The ordinary woman sees this messaging as off-putting and patronizing. The morning after the election, a friend of mine posted on Facebook: “Do Democrats realize that women more often buy groceries and pay taxes than they get abortions?”

In 2024, the economy was the single most important issue for voters across the political spectrum — not abortion. Measures to expand abortion access failed in three of ten states. A nation which since 2020 has been rocked by economic downturn, extended periods of lockdown and geopolitical instability, is one that is chiefly concerned with the details of daily life. The moral grandstanding and hyperbole of the left was stale in 2016, and it certainly falls on deaf ears today.

If Democrats want to win the support of women, they need to understand that their attitude of entitlement toward this demographic has driven many away.

The hyperbole employed by Harris’s camp was not only ineffective, it was insulting.

Women are not one-dimensional, single-issue voters. Their priorities are as dynamic and variable as their lives have become. They are leaders in the public and private sectors. They are authorities in their communities. They support their families inside and outside of the home. The priorities of a woman are not confined to pregnancy and childrearing, and they never were.

Democrats must come down from their ivory tower

Republicans have adapted to the changing nature of women’s lives in the 20th and 21st centuries.

The first woman elected to Congress, the first woman appointed to the Supreme Court and now the first woman to be White House chief of staff were all Republicans.

Democrats often operate as if we are stuck in the past, and they threaten that if we do not put them in office, we will go “backwards” as a gender.

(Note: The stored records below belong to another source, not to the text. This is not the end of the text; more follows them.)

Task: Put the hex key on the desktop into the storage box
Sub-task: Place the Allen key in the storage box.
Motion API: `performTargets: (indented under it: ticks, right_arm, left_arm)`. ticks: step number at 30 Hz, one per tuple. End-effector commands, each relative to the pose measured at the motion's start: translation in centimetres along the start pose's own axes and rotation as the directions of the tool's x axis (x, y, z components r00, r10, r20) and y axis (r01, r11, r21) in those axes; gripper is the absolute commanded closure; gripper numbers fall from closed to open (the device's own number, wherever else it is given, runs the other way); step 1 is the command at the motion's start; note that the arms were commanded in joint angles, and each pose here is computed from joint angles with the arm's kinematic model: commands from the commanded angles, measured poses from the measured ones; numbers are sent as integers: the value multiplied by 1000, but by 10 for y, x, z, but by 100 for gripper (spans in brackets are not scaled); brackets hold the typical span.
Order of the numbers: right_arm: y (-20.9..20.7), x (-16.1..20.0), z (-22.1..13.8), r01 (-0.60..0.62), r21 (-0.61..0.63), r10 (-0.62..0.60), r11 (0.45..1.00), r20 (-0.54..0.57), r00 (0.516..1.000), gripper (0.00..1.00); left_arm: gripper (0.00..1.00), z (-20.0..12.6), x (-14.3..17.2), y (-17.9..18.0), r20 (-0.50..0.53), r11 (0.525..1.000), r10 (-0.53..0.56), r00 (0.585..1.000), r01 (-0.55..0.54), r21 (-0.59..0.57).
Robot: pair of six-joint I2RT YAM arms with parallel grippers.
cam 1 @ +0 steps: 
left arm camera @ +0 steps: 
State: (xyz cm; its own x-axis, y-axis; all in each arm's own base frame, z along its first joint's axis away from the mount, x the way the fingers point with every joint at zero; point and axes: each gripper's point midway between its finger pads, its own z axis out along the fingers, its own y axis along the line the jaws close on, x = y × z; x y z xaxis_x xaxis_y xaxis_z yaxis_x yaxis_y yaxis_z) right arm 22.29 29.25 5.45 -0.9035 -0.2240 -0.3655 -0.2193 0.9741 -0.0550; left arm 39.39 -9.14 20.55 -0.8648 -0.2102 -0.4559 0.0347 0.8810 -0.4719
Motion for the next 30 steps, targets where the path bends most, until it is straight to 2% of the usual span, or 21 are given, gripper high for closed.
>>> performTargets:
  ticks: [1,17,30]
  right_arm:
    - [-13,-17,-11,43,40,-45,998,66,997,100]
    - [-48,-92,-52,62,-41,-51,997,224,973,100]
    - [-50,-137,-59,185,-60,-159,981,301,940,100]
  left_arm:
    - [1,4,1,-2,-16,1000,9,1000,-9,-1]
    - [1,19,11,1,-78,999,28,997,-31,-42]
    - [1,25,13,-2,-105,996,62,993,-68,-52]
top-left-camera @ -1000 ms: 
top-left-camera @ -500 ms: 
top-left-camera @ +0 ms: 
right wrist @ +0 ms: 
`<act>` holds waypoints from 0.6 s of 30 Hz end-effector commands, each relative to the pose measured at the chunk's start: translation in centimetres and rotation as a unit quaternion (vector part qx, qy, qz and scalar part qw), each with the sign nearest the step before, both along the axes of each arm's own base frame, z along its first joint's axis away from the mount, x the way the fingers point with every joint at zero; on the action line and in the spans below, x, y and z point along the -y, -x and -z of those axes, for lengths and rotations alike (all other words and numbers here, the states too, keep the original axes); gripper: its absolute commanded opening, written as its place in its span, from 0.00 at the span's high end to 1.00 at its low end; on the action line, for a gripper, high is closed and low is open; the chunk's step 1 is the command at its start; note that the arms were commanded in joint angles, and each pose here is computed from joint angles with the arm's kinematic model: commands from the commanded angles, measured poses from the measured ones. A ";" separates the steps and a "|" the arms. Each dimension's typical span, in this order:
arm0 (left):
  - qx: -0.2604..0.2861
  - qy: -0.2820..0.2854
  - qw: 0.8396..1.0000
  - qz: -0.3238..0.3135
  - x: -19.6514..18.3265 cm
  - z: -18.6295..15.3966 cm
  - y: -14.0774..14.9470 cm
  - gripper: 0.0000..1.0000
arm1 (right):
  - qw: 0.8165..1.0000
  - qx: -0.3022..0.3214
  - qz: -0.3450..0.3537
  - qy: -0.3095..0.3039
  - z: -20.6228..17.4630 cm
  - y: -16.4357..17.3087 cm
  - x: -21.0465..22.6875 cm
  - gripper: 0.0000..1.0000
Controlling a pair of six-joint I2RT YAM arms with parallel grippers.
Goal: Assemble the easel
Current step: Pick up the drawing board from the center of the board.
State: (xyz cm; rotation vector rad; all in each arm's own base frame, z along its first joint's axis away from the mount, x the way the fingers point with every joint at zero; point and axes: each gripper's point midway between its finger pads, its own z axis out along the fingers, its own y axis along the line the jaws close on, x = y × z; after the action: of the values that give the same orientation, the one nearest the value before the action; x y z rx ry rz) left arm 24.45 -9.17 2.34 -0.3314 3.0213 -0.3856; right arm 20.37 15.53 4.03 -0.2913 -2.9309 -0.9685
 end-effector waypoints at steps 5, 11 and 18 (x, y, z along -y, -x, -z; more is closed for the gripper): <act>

They evoke Margaret Atwood’s dystopian novel of female suppression “The Handmaid's Tale," offer up visions of 1950s “tradwives” and insist that women’s rights are inextricable from “reproductive rights.”

If they want their people and policies to excite and activate young female voters they have taken for granted, they will need to lay off the hyperbole, come down from the ivory tower and focus on the practical concerns of the women they purport to represent.

Briones Bedell

Briones Bedell is a nonprofit fundraiser and communications professional residing in Columbus.